## Task item
Copy the data that appears below exactly. Drop the pictures.

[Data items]
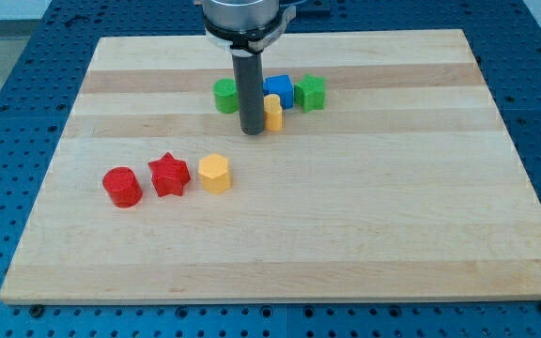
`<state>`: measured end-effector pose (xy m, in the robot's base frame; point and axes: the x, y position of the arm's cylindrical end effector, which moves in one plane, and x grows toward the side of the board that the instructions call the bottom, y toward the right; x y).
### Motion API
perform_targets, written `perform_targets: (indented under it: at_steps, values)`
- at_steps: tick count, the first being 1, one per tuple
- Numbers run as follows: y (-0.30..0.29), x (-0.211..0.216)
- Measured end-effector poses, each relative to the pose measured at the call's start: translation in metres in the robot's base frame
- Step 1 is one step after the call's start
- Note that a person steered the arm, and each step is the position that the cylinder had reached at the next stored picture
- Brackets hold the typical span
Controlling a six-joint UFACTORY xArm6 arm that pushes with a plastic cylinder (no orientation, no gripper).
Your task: Move the red star a bit left
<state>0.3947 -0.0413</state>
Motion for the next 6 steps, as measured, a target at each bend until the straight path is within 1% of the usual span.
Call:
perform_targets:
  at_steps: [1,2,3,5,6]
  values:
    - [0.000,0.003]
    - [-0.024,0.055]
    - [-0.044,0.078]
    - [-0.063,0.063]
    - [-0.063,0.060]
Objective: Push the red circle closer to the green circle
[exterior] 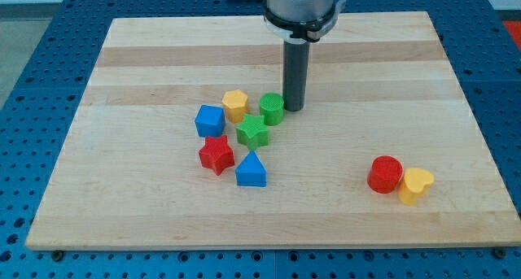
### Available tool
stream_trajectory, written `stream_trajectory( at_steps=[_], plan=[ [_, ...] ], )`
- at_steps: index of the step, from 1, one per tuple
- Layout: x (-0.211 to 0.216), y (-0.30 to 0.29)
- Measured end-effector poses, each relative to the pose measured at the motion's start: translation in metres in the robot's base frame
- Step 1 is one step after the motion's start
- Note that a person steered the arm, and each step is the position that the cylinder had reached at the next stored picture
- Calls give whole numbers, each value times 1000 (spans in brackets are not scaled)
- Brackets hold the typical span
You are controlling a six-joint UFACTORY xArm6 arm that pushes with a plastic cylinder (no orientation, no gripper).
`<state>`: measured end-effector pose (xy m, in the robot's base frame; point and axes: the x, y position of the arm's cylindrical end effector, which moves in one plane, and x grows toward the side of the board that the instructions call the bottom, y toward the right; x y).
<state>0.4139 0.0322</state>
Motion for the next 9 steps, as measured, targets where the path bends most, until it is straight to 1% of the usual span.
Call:
stream_trajectory(
  at_steps=[1,2,3,5,6,7,8,9],
  plan=[
    [0,12],
    [0,56],
    [13,98],
    [87,166],
    [119,179],
    [149,179],
    [173,169],
    [179,146]
  ],
)
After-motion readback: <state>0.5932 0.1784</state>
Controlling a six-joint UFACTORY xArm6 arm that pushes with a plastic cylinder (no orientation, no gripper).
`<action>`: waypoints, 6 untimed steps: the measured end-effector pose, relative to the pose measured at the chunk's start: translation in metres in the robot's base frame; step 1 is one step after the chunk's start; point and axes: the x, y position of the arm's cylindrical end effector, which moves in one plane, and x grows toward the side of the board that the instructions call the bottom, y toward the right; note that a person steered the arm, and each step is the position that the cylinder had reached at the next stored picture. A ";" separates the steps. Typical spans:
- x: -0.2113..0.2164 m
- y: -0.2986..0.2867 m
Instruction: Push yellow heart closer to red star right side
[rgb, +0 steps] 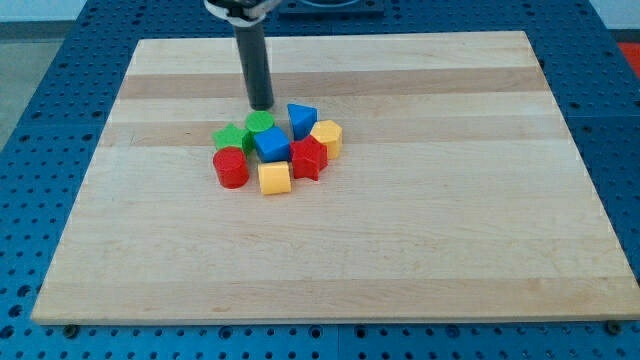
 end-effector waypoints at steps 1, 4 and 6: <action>-0.006 -0.003; -0.061 0.092; -0.003 0.171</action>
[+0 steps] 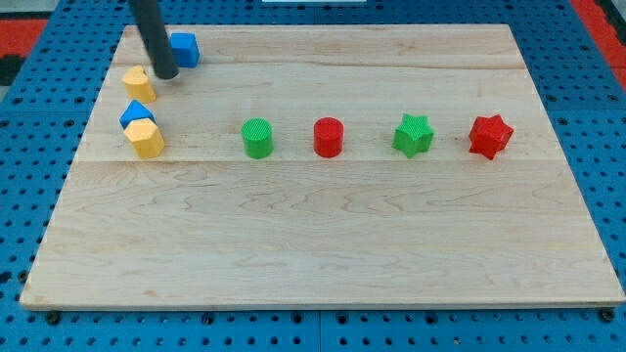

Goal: Push the yellow heart above the triangle

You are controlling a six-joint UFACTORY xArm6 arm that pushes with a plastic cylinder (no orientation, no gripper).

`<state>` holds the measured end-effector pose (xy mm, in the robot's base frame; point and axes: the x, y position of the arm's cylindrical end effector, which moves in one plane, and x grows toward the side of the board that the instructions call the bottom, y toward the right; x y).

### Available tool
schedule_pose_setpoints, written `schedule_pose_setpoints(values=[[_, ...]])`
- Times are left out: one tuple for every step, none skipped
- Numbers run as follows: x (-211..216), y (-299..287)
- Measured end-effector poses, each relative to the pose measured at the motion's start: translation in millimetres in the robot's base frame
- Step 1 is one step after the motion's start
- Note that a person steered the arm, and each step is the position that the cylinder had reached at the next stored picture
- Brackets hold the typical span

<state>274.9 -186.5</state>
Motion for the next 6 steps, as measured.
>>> schedule_pose_setpoints(values=[[-12.5, -25.2], [-11.4, -36.3], [7.4, -36.3], [7.3, -19.8], [7.3, -7.4], [20.4, -28.5]])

## Solution
`<state>`: measured end-effector pose (xy m, in the robot's base frame; point and axes: the x, y position of the arm's cylindrical end effector, which moves in one plane, and x grows toward the side of the board that the instructions call the bottom, y toward the right; x y).
### Motion API
perform_targets, written `perform_targets: (indented under it: at_steps, values)`
- at_steps: tick count, the first being 1, one per tuple
- Numbers run as follows: y (-0.30..0.29), x (-0.211..0.216)
- Measured end-effector poses, each relative to the pose measured at the call's start: translation in metres in the robot's base frame
- Step 1 is one step after the call's start
- Note that a person steered the arm, and each step is the position that the cylinder had reached at the next stored picture
- Brackets hold the typical span
Controlling a six-joint UFACTORY xArm6 arm that pushes with a plastic cylinder (no orientation, no gripper).
Your task: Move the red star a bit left
<state>0.3947 -0.0413</state>
Motion for the next 6 steps, as measured, a target at each bend until the straight path is within 1% of the usual span.
Call:
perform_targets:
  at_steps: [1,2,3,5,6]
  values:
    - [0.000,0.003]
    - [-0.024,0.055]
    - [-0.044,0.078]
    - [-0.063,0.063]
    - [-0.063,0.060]
Objective: Push the red circle closer to the green circle
[exterior] 
### Available tool
stream_trajectory, written `stream_trajectory( at_steps=[_], plan=[ [_, ...] ], )`
- at_steps: index of the step, from 1, one per tuple
- Layout: x (-0.211 to 0.216), y (-0.30 to 0.29)
- Measured end-effector poses, each relative to the pose measured at the motion's start: translation in metres in the robot's base frame
- Step 1 is one step after the motion's start
- Note that a person steered the arm, and each step is the position that the cylinder had reached at the next stored picture
- Calls give whole numbers, each value times 1000 (spans in brackets are not scaled)
- Brackets hold the typical span
You are controlling a six-joint UFACTORY xArm6 arm that pushes with a plastic cylinder (no orientation, no gripper).
`<state>`: measured end-effector pose (xy m, in the robot's base frame; point and axes: the x, y position of the arm's cylindrical end effector, which moves in one plane, and x grows toward the side of the board that the instructions call the bottom, y toward the right; x y).
<state>0.4139 0.0322</state>
Motion for the next 9 steps, as measured, targets where the path bends most, until it is straight to 1% of the usual span.
Call:
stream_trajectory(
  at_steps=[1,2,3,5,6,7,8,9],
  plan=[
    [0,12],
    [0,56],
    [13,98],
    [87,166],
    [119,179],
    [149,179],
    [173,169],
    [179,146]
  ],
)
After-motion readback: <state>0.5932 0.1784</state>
Controlling a six-joint UFACTORY xArm6 arm that pushes with a plastic cylinder (no orientation, no gripper).
`<action>`: waypoints, 6 untimed steps: the measured end-effector pose, relative to the pose measured at the chunk's start: translation in metres in the robot's base frame; step 1 is one step after the chunk's start; point and axes: the x, y position of the arm's cylindrical end effector, which moves in one plane, and x grows toward the side of the board that the instructions call the bottom, y toward the right; note that a person steered the arm, and each step is the position that the cylinder had reached at the next stored picture. A ";" separates the steps. Typical spans:
- x: -0.2113..0.2164 m
- y: -0.2986..0.2867 m
Instruction: Push yellow heart closer to red star right side
[rgb, +0 steps] 
 end-effector waypoints at steps 1, 4 and 6: <action>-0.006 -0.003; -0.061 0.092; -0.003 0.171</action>
[+0 steps] 

Goal: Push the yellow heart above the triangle

You are controlling a six-joint UFACTORY xArm6 arm that pushes with a plastic cylinder (no orientation, no gripper).

`<state>` holds the measured end-effector pose (xy mm, in the robot's base frame; point and axes: the x, y position of the arm's cylindrical end effector, which moves in one plane, and x grows toward the side of the board that the instructions call the bottom, y toward the right; x y).

### Available tool
schedule_pose_setpoints, written `schedule_pose_setpoints(values=[[_, ...]])`
- Times are left out: one tuple for every step, none skipped
- Numbers run as follows: x (-211..216), y (-299..287)
- Measured end-effector poses, each relative to the pose measured at the motion's start: translation in millimetres in the robot's base frame
- Step 1 is one step after the motion's start
- Note that a person steered the arm, and each step is the position that the cylinder had reached at the next stored picture
- Brackets hold the typical span

<state>274.9 -186.5</state>
Motion for the next 6 steps, as measured.
>>> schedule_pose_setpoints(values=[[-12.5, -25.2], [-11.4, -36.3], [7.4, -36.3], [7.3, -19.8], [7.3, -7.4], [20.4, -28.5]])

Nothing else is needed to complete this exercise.